WHAT IS NEEDED:
The reply must consist of the entire listing, reproduced exactly.

INFORMATION PROVIDED:
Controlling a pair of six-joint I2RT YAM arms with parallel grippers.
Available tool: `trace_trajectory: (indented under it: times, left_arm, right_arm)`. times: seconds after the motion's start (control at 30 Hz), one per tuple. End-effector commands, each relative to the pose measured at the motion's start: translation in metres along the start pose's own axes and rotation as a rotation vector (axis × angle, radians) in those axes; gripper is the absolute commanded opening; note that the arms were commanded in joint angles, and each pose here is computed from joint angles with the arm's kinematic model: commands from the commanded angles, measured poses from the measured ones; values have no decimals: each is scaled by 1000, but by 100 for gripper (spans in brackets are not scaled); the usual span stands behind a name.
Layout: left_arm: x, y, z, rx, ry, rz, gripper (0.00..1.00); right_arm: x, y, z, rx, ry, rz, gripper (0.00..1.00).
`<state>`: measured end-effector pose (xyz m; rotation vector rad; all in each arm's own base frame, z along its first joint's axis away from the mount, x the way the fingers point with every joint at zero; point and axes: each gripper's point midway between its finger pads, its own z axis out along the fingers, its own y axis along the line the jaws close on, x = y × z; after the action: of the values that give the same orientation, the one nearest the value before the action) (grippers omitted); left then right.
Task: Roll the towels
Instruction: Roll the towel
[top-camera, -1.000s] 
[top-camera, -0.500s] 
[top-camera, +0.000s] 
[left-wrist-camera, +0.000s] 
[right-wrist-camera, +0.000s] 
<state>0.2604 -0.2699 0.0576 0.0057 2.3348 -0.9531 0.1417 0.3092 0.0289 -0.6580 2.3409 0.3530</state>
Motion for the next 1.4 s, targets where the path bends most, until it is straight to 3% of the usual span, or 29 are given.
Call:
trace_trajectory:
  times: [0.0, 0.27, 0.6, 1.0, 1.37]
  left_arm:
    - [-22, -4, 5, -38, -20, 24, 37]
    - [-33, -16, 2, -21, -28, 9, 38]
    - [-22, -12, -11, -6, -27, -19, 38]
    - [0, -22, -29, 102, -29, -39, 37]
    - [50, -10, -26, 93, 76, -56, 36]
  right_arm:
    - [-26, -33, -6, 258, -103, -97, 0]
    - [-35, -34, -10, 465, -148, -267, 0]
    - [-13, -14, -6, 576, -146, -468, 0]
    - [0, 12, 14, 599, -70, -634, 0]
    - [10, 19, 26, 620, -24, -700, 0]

ANSWER BELOW:
Controlling a pair of six-joint I2RT YAM arms with parallel grippers.
Available tool: `trace_trajectory: (indented under it: times, left_arm, right_arm)`. times: seconds after the motion's start (control at 30 Hz), one per tuple. End-effector commands, each relative to the pose measured at the motion's start: translation in metres along the start pose's own axes and rotation as a rotation vector (axis × angle, radians) in those axes; gripper is the absolute commanded opening; note that the arms were commanded in joint angles, and each pose here is computed from joint angles with the arm's kinematic model: commands from the commanded angles, measured poses from the measured ones; values have no decimals: each is scaled by 1000, but by 100 for gripper (spans in brackets are not scaled); the usual span stands behind a name.
Layout: left_arm: x, y, z, rx, ry, rz, gripper (0.00..1.00); right_arm: x, y, z, rx, ry, rz, gripper (0.00..1.00).
`<state>`: measured end-effector pose (xyz m; rotation vector rad; all in each arm's own base frame, z along its first joint's axis away from the mount, x the way the fingers point with every joint at zero; point and axes: each gripper's point midway between its finger pads, its own z axis out along the fingers, its own y axis along the line the jaws close on, x = y × z; after the action: of the values that give the same orientation, the one nearest the value before the action) (grippers omitted); left then right.
Task: Roll the towels
Instruction: Roll the towel
[top-camera, -1.000s] 
[top-camera, -0.500s] 
[top-camera, +0.000s] 
[left-wrist-camera, +0.000s] 
[right-wrist-camera, +0.000s] 
<state>0.2604 -0.2699 0.0576 0.0057 2.3348 -0.9531 0.1417 0.3092 0.0289 -0.6580 2.3409 0.3530</state>
Motion for the next 1.4 s, targets where the path bends most, until it is straight to 3% of the usual span, or 29 are given.
Call:
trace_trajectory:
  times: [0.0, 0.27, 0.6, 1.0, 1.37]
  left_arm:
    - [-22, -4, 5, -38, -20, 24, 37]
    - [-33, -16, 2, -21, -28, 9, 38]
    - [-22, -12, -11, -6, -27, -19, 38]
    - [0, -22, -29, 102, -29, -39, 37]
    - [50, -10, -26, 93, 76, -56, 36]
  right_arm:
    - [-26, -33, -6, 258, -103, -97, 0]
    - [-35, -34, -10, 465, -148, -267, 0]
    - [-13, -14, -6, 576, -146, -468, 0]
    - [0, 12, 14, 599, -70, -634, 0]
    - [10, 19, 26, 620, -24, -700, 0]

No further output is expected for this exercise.